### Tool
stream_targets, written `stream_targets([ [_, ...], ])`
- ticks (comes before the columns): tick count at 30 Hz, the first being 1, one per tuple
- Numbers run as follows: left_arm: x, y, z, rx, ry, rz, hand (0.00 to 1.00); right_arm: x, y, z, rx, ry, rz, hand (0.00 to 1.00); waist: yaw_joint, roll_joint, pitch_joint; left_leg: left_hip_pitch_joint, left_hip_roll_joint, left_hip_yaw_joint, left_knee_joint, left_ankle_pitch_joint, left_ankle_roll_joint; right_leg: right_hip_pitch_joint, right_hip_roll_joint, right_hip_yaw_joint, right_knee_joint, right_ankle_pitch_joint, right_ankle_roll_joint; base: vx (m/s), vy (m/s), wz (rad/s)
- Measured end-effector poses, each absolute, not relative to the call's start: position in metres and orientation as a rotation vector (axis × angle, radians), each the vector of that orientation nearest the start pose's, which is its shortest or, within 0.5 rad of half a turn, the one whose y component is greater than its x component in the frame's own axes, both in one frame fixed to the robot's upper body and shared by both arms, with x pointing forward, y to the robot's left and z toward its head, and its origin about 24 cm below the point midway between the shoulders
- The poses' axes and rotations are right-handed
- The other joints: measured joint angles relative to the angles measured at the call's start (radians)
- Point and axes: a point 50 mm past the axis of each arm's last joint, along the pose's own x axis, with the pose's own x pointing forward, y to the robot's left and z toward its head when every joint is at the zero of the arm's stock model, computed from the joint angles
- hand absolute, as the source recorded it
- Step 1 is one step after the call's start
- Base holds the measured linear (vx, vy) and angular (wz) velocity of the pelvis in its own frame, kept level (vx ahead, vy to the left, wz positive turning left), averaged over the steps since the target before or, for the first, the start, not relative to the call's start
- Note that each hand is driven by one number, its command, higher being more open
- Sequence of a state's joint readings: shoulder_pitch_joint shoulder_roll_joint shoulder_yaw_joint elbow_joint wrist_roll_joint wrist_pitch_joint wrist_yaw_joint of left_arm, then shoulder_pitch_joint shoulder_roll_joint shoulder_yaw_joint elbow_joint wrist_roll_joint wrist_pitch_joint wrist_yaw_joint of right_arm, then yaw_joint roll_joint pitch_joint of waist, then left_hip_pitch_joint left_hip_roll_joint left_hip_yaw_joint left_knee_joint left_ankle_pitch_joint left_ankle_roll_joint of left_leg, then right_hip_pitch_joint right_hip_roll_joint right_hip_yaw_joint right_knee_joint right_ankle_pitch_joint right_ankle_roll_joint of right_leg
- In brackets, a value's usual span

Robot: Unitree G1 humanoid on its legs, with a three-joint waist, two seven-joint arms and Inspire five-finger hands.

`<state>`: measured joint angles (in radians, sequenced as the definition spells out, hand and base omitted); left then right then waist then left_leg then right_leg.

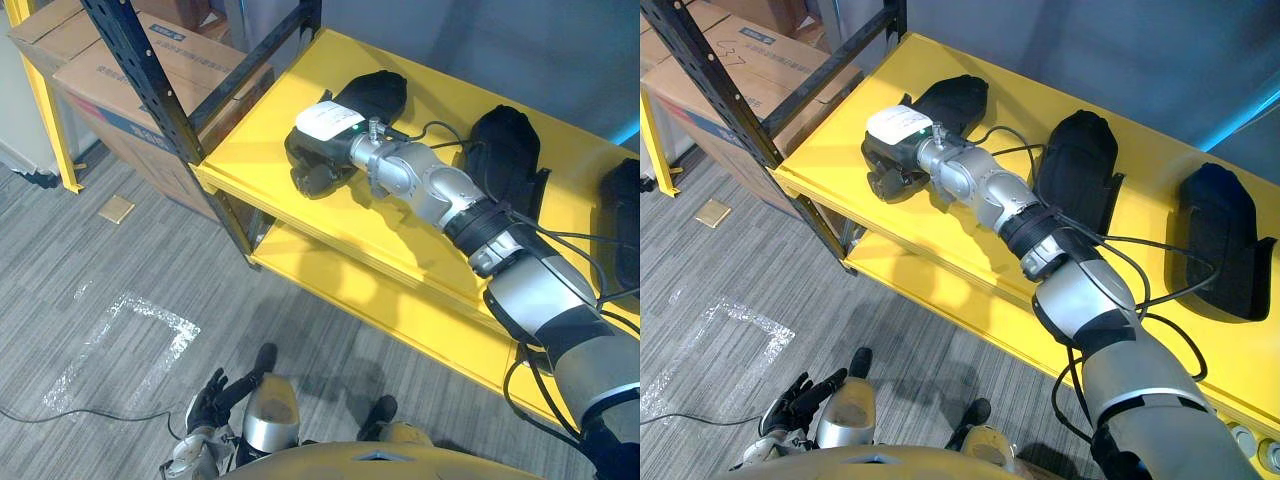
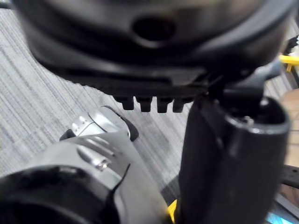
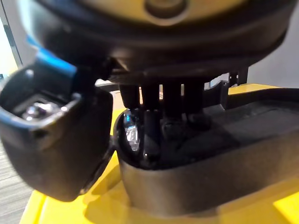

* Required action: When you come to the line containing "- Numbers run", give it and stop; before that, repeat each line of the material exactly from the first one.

* Answer box:
### Tool
stream_targets, written `stream_targets([ [_, ...], ])`
- ticks (comes before the columns): tick count at 30 Hz, the first being 1, one per tuple
- Numbers run as follows: left_arm: x, y, z, rx, ry, rz, hand (0.00 to 1.00); right_arm: x, y, z, rx, ry, rz, hand (0.00 to 1.00); waist: yaw_joint, roll_joint, pitch_joint; left_leg: left_hip_pitch_joint, left_hip_roll_joint, left_hip_yaw_joint, left_knee_joint, left_ankle_pitch_joint, left_ankle_roll_joint; right_leg: right_hip_pitch_joint, right_hip_roll_joint, right_hip_yaw_joint, right_knee_joint, right_ankle_pitch_joint, right_ankle_roll_joint; base: vx (m/s), vy (m/s), wz (rad/s)

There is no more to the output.